Он ответил так же тихо:
– Да. Был политработником.
Заметив мою заинтересованность, вдруг так же тихо произнес:
– Не удивляйся моей откровенности, Иван Иванович, я тебя знаю.
Я все еще осторожен:
– Кто же тебе рассказал обо мне?
– Василий Азаров, наш блоковый и Генрих.
– С Василием Азаровым я действительно знаком, Генрих здесь, а твоего блокового я не знаю…

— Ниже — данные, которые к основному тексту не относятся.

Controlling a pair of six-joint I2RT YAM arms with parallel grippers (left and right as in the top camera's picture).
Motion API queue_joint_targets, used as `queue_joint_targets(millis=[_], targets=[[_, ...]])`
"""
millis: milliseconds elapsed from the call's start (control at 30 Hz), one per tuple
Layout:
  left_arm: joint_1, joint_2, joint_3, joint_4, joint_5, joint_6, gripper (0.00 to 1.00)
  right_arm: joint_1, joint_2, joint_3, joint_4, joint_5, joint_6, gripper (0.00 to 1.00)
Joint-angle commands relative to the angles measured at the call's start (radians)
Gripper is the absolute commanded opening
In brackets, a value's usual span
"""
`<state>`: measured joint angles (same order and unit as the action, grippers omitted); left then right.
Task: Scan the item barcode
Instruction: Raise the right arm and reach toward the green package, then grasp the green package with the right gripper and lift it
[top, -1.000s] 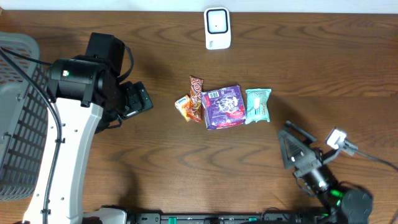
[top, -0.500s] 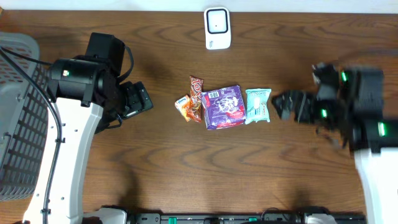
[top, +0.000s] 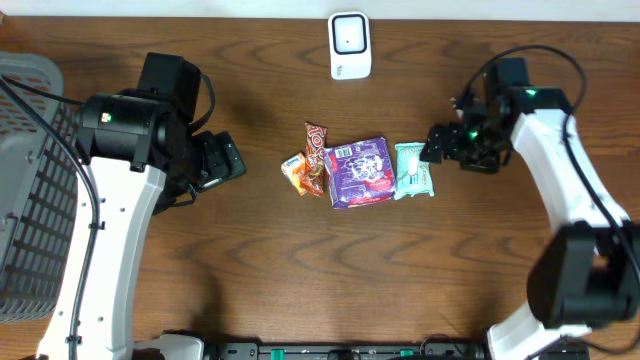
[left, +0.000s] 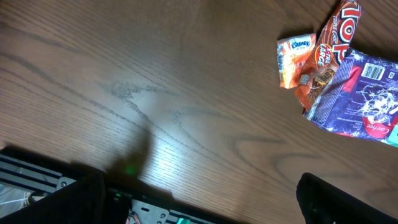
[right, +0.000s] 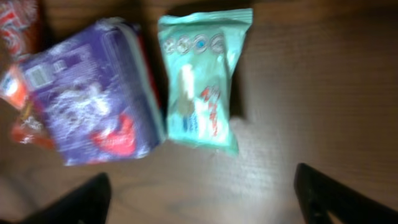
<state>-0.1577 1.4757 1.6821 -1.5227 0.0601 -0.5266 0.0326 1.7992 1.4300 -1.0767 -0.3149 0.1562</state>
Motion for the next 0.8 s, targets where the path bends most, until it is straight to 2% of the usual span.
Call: queue_joint_targets(millis=[0, 167, 333, 400, 433, 533, 567, 600, 767], targets=[[0.004, 0.007, 0.007, -0.006, -0.017, 0.002, 0.98, 0.005, 0.090, 0.015, 0.034, 0.011, -0.021, 0.72], [0.004, 0.007, 0.007, -0.006, -0.017, 0.002, 0.98, 0.005, 0.190, 0.015, 0.103, -0.130, -0.134, 0.71], [0.004, 0.007, 0.007, -0.006, -0.017, 0.002, 0.98, 0.005, 0.274, 0.015, 0.147, -0.136, -0.135, 0.67], [0.004, 0.007, 0.007, -0.006, -0.017, 0.002, 0.98, 0.005, 0.304, 0.015, 0.157, -0.136, -0.135, 0.58], [0.004, 0.007, 0.007, -0.006, -0.017, 0.002, 0.98, 0.005, 0.320, 0.015, 0.159, -0.137, -0.135, 0.51], [0.004, 0.007, 0.007, -0.006, -0.017, 0.002, 0.98, 0.005, 0.353, 0.015, 0.151, -0.140, -0.134, 0.19], [0.004, 0.007, 0.007, -0.006, -0.017, 0.002, 0.98, 0.005, 0.358, 0.015, 0.146, -0.140, -0.126, 0.04], [0.004, 0.007, 0.007, -0.006, -0.017, 0.002, 0.98, 0.005, 0.358, 0.015, 0.138, -0.140, -0.113, 0.01], [0.004, 0.007, 0.007, -0.006, -0.017, 0.002, 0.98, 0.001, 0.337, 0.085, 0.034, -0.139, -0.051, 0.01]])
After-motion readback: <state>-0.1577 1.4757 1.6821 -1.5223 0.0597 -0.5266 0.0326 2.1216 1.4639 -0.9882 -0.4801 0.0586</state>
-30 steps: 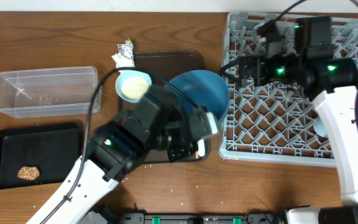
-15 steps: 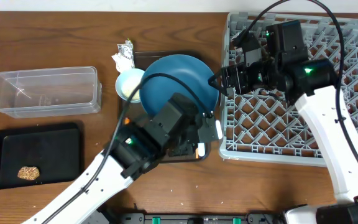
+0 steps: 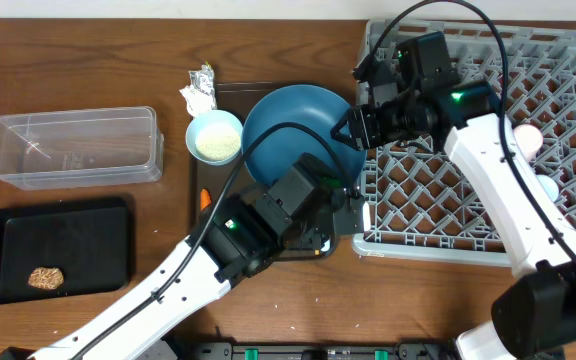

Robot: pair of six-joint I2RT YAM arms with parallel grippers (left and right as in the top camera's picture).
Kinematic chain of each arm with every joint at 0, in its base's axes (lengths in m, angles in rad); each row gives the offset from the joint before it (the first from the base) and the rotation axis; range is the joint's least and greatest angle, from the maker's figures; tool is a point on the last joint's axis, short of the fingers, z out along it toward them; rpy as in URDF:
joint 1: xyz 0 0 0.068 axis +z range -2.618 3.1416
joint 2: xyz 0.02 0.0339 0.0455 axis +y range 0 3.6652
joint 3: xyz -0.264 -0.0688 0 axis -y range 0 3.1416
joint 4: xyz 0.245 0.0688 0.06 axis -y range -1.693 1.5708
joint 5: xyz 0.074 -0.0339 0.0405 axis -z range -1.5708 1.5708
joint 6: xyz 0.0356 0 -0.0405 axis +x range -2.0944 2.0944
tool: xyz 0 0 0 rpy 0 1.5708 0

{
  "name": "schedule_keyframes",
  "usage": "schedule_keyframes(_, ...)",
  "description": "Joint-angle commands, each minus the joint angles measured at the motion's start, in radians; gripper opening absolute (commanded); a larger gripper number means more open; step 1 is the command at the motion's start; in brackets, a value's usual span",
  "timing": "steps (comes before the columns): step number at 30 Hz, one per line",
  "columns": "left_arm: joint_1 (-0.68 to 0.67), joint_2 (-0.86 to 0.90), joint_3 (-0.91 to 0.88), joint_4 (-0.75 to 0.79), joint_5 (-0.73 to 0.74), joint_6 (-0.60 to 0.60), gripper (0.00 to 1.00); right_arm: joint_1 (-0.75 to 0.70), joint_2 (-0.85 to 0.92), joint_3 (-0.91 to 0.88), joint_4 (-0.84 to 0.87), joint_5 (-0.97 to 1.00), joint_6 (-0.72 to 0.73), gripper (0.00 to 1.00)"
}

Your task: Sort waste into correct bins and load items into the dishwasher rack

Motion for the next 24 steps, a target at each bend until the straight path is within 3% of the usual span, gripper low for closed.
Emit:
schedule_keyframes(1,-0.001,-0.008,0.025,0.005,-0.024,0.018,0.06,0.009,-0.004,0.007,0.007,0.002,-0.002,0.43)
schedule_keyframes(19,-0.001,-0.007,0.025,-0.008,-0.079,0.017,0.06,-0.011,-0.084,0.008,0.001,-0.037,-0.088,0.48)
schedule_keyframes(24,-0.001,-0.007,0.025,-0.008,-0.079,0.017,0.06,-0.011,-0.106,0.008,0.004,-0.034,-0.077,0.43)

– Зато он тебя знает и довольно основательно. Наверное через немецких коммунистов. Так что будем знакомы, Иван Иванович. Я – Котов Сергей. Давно хотел с тобой познакомиться и, как видишь, все-таки добился этого.
– Очень рад, что приобрел знакомство еще с одним советским человеком. Так, значит, Василий Азаров говорил обо мне?
Странно у нас началось знакомство с Василием… Сидим мы как-то с Логуновым и Никифоровым на штабеле досок в малом лагере, мирно беседуем. А рядом с нами вертится какой-то заключенный, норовит вступить в разговор. Не нравится он нам: лицо холеное, сам упитанный, крепкий. Совсем не похож на нас – заморышей. Мои приятели не допускают его в разговор, подковыривают, уже готовы и руки в ход пустить. А он ничуть не обижается. Говорит, что всех нас знает. И рассказывает, за что я в Бухенвальд попал, перечисляет, сколько раз Валентин из плена убегал, и о Яшке все правильно говорит. Что такое? Откуда он взялся? Так мы и не стали с ним разговаривать, а он нет-нет да и подойдет к кому-нибудь из нас, спросит что-нибудь.